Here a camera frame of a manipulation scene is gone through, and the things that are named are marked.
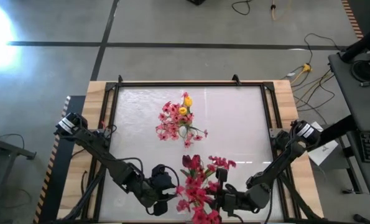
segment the yellow cable
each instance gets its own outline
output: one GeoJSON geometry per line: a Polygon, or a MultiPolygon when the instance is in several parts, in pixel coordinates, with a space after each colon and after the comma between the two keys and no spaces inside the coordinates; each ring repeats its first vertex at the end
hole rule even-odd
{"type": "Polygon", "coordinates": [[[297,81],[297,79],[299,78],[299,76],[301,76],[303,73],[303,70],[295,77],[294,80],[291,81],[291,84],[293,84],[295,81],[297,81]]]}
{"type": "Polygon", "coordinates": [[[307,63],[305,63],[304,65],[303,65],[303,68],[302,68],[302,71],[295,77],[295,79],[294,80],[292,80],[291,81],[291,84],[293,84],[295,81],[297,81],[297,79],[303,74],[303,73],[305,73],[305,72],[311,72],[312,71],[312,67],[309,65],[309,64],[307,64],[307,63]]]}
{"type": "Polygon", "coordinates": [[[275,13],[274,13],[274,9],[272,9],[272,19],[273,19],[273,21],[278,21],[279,19],[283,18],[287,14],[287,12],[290,11],[291,4],[292,4],[292,0],[289,0],[289,3],[287,3],[287,8],[285,9],[284,13],[278,18],[276,18],[275,13]]]}
{"type": "MultiPolygon", "coordinates": [[[[327,78],[329,75],[331,75],[331,73],[330,74],[326,74],[326,75],[324,75],[323,76],[323,78],[322,78],[322,81],[325,79],[325,78],[327,78]]],[[[315,87],[317,84],[319,84],[320,83],[320,80],[316,80],[315,81],[315,84],[313,84],[299,99],[298,99],[298,101],[295,103],[295,104],[297,104],[310,90],[312,90],[312,88],[313,87],[315,87]]]]}

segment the flower bouquet
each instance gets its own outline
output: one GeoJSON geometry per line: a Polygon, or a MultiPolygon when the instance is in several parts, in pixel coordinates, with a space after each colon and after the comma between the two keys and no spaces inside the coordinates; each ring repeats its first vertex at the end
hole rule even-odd
{"type": "Polygon", "coordinates": [[[212,198],[207,196],[207,193],[216,192],[220,187],[219,182],[212,182],[208,180],[209,176],[215,173],[217,168],[229,169],[231,166],[236,167],[236,163],[231,160],[226,160],[221,157],[209,157],[211,164],[206,167],[199,155],[182,157],[182,164],[187,170],[181,169],[180,171],[185,174],[186,186],[179,185],[177,187],[177,194],[186,196],[187,199],[181,199],[177,205],[178,212],[187,210],[194,211],[192,221],[194,224],[217,224],[221,223],[221,218],[216,210],[207,213],[204,209],[205,203],[211,203],[212,198]]]}
{"type": "Polygon", "coordinates": [[[207,130],[201,131],[193,127],[194,115],[190,112],[193,100],[186,92],[182,97],[182,104],[173,104],[171,101],[164,104],[162,107],[163,113],[159,115],[161,124],[155,127],[155,131],[160,140],[164,141],[169,138],[177,140],[181,137],[184,140],[185,148],[189,148],[190,145],[193,144],[192,140],[200,141],[203,139],[203,136],[199,134],[203,134],[206,138],[208,132],[207,130]]]}

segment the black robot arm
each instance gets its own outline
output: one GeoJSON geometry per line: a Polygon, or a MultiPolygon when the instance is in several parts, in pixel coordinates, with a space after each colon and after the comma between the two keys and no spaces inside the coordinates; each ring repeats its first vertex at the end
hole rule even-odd
{"type": "Polygon", "coordinates": [[[74,141],[87,150],[109,170],[114,183],[125,193],[132,192],[146,208],[154,206],[154,215],[167,211],[167,201],[176,196],[162,193],[163,190],[175,188],[165,171],[166,166],[157,165],[152,170],[152,177],[145,178],[143,170],[130,162],[124,162],[126,159],[116,159],[110,154],[109,139],[99,131],[90,131],[86,119],[79,114],[68,114],[56,127],[54,134],[59,135],[60,139],[74,141]]]}
{"type": "MultiPolygon", "coordinates": [[[[246,181],[247,191],[245,192],[237,191],[231,184],[225,184],[226,190],[223,189],[222,186],[227,181],[228,171],[218,169],[216,178],[218,178],[221,187],[216,193],[211,192],[215,199],[210,203],[210,207],[216,210],[222,208],[228,213],[228,216],[236,216],[234,215],[235,210],[258,213],[268,204],[275,179],[284,179],[287,185],[289,182],[282,174],[283,171],[305,151],[313,150],[314,146],[318,144],[319,138],[320,132],[305,121],[294,121],[289,133],[281,130],[277,136],[272,138],[271,144],[273,149],[280,150],[282,153],[264,171],[258,172],[246,181]],[[306,146],[301,146],[299,141],[304,142],[306,146]]],[[[302,200],[295,189],[290,192],[296,194],[295,198],[302,200]]],[[[301,202],[300,205],[303,205],[300,207],[307,211],[305,213],[308,218],[320,218],[310,210],[305,202],[301,202]]]]}

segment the orange striped edge
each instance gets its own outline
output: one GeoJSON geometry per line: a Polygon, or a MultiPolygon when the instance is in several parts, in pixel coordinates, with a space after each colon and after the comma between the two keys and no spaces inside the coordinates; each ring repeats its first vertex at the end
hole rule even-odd
{"type": "MultiPolygon", "coordinates": [[[[68,107],[69,102],[70,102],[70,96],[68,96],[66,98],[65,105],[64,105],[63,111],[62,111],[61,119],[66,116],[67,107],[68,107]]],[[[38,223],[39,219],[40,219],[40,215],[41,215],[41,212],[42,212],[42,206],[44,205],[45,195],[46,195],[47,190],[48,190],[48,183],[49,183],[49,180],[50,180],[50,176],[52,175],[53,163],[55,161],[56,152],[57,152],[57,149],[58,149],[58,146],[59,146],[59,139],[60,139],[59,136],[55,135],[55,141],[53,142],[52,153],[51,153],[50,158],[49,158],[48,167],[47,167],[47,171],[46,171],[46,174],[45,174],[44,182],[42,184],[41,193],[40,193],[40,197],[38,199],[37,208],[35,209],[35,215],[34,215],[33,223],[38,223]]]]}
{"type": "Polygon", "coordinates": [[[351,7],[349,6],[348,0],[342,0],[341,2],[345,9],[345,13],[348,16],[348,19],[352,25],[353,31],[356,34],[356,37],[358,38],[358,40],[362,39],[364,37],[363,33],[360,30],[360,27],[359,27],[358,22],[356,21],[356,18],[354,17],[353,11],[351,7]]]}

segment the concrete floor
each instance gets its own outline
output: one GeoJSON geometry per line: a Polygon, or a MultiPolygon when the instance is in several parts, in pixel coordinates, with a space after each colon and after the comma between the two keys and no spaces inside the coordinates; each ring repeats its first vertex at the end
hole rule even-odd
{"type": "MultiPolygon", "coordinates": [[[[277,22],[270,18],[270,1],[251,2],[248,16],[236,14],[235,1],[206,0],[196,7],[185,0],[121,0],[110,42],[212,43],[266,45],[263,49],[189,49],[108,47],[97,80],[227,80],[279,79],[309,59],[306,50],[272,50],[275,45],[305,45],[310,32],[349,45],[356,36],[340,0],[294,0],[292,10],[277,22]]],[[[53,131],[67,95],[84,95],[99,47],[5,46],[6,41],[101,42],[113,0],[0,0],[0,135],[19,133],[26,148],[37,151],[34,161],[18,158],[8,180],[9,202],[25,200],[15,189],[24,189],[32,203],[15,209],[0,207],[0,222],[31,223],[53,143],[53,131]]],[[[278,13],[287,1],[278,1],[278,13]]],[[[309,37],[311,45],[331,45],[309,37]]],[[[328,70],[327,56],[335,51],[315,50],[313,72],[307,81],[328,70]]],[[[328,123],[349,114],[335,78],[325,84],[336,94],[318,111],[328,123]]],[[[301,96],[303,91],[296,92],[301,96]]],[[[318,90],[311,105],[330,97],[318,90]]],[[[301,119],[318,121],[314,111],[301,119]]],[[[14,137],[6,139],[19,144],[14,137]]],[[[327,181],[315,173],[325,216],[350,222],[358,212],[370,218],[368,195],[342,195],[349,187],[343,172],[327,172],[327,181]]]]}

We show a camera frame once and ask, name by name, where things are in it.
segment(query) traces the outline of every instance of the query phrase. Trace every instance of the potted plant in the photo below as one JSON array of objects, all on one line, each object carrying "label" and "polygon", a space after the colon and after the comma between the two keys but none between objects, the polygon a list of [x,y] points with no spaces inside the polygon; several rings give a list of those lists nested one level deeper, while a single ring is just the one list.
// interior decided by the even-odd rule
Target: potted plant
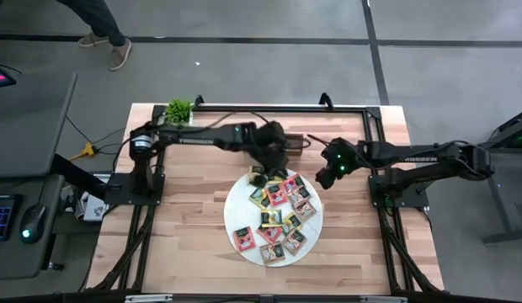
[{"label": "potted plant", "polygon": [[168,123],[176,126],[192,125],[193,106],[190,101],[173,99],[166,108],[166,119]]}]

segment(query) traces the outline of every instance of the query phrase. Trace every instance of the dark pants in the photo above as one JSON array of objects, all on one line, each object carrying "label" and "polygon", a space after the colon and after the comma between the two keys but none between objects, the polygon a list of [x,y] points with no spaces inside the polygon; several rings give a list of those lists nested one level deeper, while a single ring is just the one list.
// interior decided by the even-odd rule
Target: dark pants
[{"label": "dark pants", "polygon": [[76,13],[79,18],[91,27],[98,37],[109,37],[109,43],[114,46],[125,44],[113,15],[104,0],[57,0]]}]

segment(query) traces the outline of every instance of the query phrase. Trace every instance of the person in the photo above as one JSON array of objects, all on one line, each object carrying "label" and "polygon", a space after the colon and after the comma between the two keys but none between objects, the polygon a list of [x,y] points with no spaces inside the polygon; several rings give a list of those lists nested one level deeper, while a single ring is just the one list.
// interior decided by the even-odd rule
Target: person
[{"label": "person", "polygon": [[91,33],[78,41],[81,47],[94,47],[109,42],[113,46],[109,69],[117,71],[126,64],[132,51],[132,42],[122,35],[104,0],[57,1],[68,6],[91,27]]}]

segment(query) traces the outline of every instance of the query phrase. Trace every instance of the computer mouse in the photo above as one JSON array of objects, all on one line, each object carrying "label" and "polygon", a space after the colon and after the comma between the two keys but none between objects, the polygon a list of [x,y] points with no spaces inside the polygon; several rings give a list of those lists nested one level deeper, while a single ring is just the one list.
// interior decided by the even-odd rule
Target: computer mouse
[{"label": "computer mouse", "polygon": [[45,206],[30,206],[19,223],[19,237],[25,244],[35,243],[44,233]]}]

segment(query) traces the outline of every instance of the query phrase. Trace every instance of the white round plate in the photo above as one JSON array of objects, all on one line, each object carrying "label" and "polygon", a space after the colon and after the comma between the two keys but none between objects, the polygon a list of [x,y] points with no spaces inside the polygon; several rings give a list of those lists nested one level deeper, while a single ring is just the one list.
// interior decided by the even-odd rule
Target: white round plate
[{"label": "white round plate", "polygon": [[[289,176],[293,176],[296,173],[287,170]],[[313,186],[302,177],[304,184],[306,185],[306,189],[312,197],[310,198],[310,203],[315,208],[317,213],[309,218],[306,222],[302,222],[301,233],[306,236],[306,244],[304,247],[295,255],[284,248],[285,251],[285,260],[268,264],[266,266],[270,267],[281,267],[285,265],[292,264],[306,256],[312,247],[317,242],[319,238],[319,234],[321,234],[322,229],[322,205],[321,200],[319,199],[319,195]],[[253,236],[255,237],[255,247],[248,249],[244,252],[239,252],[243,257],[247,260],[254,262],[259,265],[265,266],[263,262],[263,257],[261,257],[261,252],[259,248],[265,244],[269,244],[264,238],[262,238],[256,230],[259,225],[261,225],[261,209],[254,204],[254,202],[250,201],[248,197],[253,193],[255,187],[248,183],[248,176],[244,175],[242,178],[238,179],[238,181],[233,185],[231,190],[229,191],[229,195],[226,199],[226,205],[224,206],[224,221],[226,223],[226,231],[229,236],[229,241],[237,250],[237,245],[235,244],[235,240],[233,239],[233,232],[244,228],[246,226],[250,226],[252,229]],[[293,207],[290,202],[279,205],[275,208],[272,206],[269,209],[277,209],[281,210],[282,217],[285,218],[291,211],[293,211]],[[282,233],[278,240],[283,241],[285,238]]]}]

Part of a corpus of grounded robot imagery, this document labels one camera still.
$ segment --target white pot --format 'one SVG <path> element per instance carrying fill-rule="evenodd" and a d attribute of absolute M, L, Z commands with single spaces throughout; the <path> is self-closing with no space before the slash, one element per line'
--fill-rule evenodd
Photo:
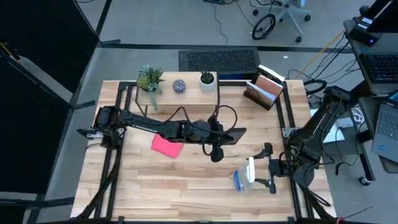
<path fill-rule="evenodd" d="M 214 76 L 214 74 L 211 74 L 214 77 L 214 80 L 212 83 L 210 84 L 204 84 L 203 82 L 201 82 L 201 79 L 199 78 L 200 81 L 200 90 L 203 93 L 211 93 L 212 91 L 214 91 L 216 89 L 216 77 Z"/>

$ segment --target computer monitor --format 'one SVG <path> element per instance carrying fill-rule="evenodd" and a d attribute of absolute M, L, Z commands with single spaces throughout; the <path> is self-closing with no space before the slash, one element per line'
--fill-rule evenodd
<path fill-rule="evenodd" d="M 367 31 L 372 33 L 398 33 L 398 0 L 377 0 L 366 13 L 372 20 Z"/>

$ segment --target black backdrop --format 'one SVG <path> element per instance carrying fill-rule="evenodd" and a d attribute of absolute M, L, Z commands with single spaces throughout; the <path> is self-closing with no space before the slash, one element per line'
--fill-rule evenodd
<path fill-rule="evenodd" d="M 73 0 L 1 0 L 0 40 L 72 93 L 98 43 Z"/>
<path fill-rule="evenodd" d="M 45 194 L 68 105 L 0 57 L 0 191 Z"/>

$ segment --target potted plant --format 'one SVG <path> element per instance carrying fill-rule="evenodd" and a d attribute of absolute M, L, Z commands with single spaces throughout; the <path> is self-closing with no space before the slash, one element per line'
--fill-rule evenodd
<path fill-rule="evenodd" d="M 149 65 L 144 65 L 139 68 L 139 77 L 137 80 L 137 86 L 142 88 L 142 90 L 147 91 L 150 96 L 150 102 L 152 106 L 157 111 L 157 103 L 155 99 L 155 92 L 162 94 L 163 91 L 160 88 L 159 83 L 164 81 L 161 80 L 160 77 L 162 76 L 163 71 L 162 68 L 152 68 Z"/>
<path fill-rule="evenodd" d="M 210 72 L 201 72 L 200 90 L 204 93 L 210 93 L 216 89 L 216 77 Z"/>

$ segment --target gray floor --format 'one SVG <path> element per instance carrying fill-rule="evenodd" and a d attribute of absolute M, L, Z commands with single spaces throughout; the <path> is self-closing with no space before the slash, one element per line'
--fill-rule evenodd
<path fill-rule="evenodd" d="M 222 23 L 222 30 L 229 39 L 229 45 L 324 47 L 339 31 L 343 30 L 345 19 L 356 16 L 358 8 L 370 2 L 372 1 L 307 1 L 306 8 L 312 10 L 312 20 L 304 22 L 303 16 L 297 16 L 305 33 L 301 44 L 294 42 L 297 32 L 289 18 L 285 18 L 281 24 L 278 23 L 266 40 L 254 41 L 250 35 L 251 26 L 235 3 L 227 6 L 217 5 L 216 8 L 217 18 Z M 249 1 L 240 0 L 239 3 L 249 20 L 255 23 L 257 19 L 251 14 L 252 8 Z M 104 4 L 105 0 L 80 4 L 94 28 L 97 26 Z M 121 39 L 122 43 L 128 44 L 223 45 L 225 39 L 219 33 L 218 23 L 214 20 L 213 13 L 213 7 L 200 0 L 113 0 L 101 33 L 101 40 Z M 286 76 L 291 68 L 301 70 L 316 56 L 316 53 L 260 52 L 259 56 L 263 65 Z M 352 59 L 354 59 L 353 55 L 340 55 L 322 77 L 337 71 Z M 319 61 L 320 59 L 316 60 L 307 72 L 313 71 Z M 165 71 L 178 71 L 178 50 L 96 49 L 87 70 L 79 102 L 97 100 L 103 80 L 135 79 L 139 66 L 143 64 L 163 66 Z M 38 76 L 46 78 L 42 72 L 37 71 L 37 68 L 29 65 L 29 62 L 26 62 L 26 66 Z M 336 80 L 342 74 L 343 72 L 327 80 Z M 361 80 L 363 80 L 361 73 L 353 72 L 334 84 L 349 90 Z M 94 110 L 94 107 L 85 108 L 73 115 L 47 199 L 75 195 L 86 145 L 86 139 L 79 136 L 76 130 L 91 125 Z M 338 216 L 344 217 L 368 206 L 374 206 L 349 220 L 397 223 L 398 194 L 395 189 L 398 176 L 386 174 L 377 155 L 369 151 L 370 145 L 366 146 L 377 179 L 369 187 L 363 187 L 357 181 L 357 178 L 363 175 L 359 161 L 353 167 L 343 166 L 339 176 L 334 174 L 334 165 L 326 168 L 336 212 Z M 345 159 L 352 161 L 354 157 L 346 156 Z M 4 197 L 15 197 L 15 195 L 4 195 Z M 32 198 L 32 195 L 26 195 L 23 198 Z M 43 209 L 39 221 L 66 220 L 69 218 L 71 209 L 72 206 Z"/>

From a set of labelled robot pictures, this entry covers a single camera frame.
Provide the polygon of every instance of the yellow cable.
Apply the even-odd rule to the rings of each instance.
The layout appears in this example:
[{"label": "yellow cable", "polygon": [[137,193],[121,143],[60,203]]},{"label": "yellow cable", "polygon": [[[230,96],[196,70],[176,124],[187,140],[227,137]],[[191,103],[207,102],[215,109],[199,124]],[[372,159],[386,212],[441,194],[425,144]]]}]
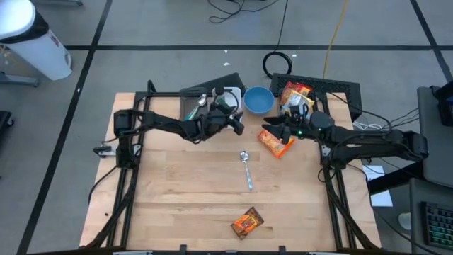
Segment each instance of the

Your assignment:
Your task is to copy each line of the listing that holds the word "above".

Exercise result:
segment(query) traces the outline of every instance of the query phrase. Trace every instance of the dark pants in the photo above as one JSON array of objects, all on one line, each object carrying "label" and "polygon", a space after the colon and after the comma between the two keys but none between objects, the polygon a list of [x,y] points with no spaces inside the polygon; several rings give a list of those lists nested one level deeper, while a single ring is just the one list.
segment(query) traces the outline of every instance of the query phrase. Trace every instance of the person in the photo above as one JSON array of objects, all on one line, each object carrying "label" and "polygon", a space after the colon and after the comma between the two keys but none between objects, the polygon a list of [x,y] points with no spaces inside the polygon; several rings give a list of those lists nested one level deeper, while a single ring is just the one list.
segment(query) traces the outline of every instance of the query phrase. Trace every instance of the computer mouse in the photo above as one JSON array of objects, all on one line, each object carrying "label" and "polygon", a space after the colon and after the comma between the two keys but none between objects, the polygon a list of [x,y] points with no spaces inside the polygon; several rings give a list of those lists nested one level deeper, while a single ring is just the one list.
segment(query) traces the outline of every instance of the query phrase. Trace every instance of the white round plate in the photo above as one JSON array of objects, all on one line, each object carrying "label" and "polygon", a space after the colon and after the comma between the two keys but none between objects, the polygon a list of [x,y] points with no spaces inside the polygon; several rings give a list of those lists nested one level deeper, while a single ring is just the one list.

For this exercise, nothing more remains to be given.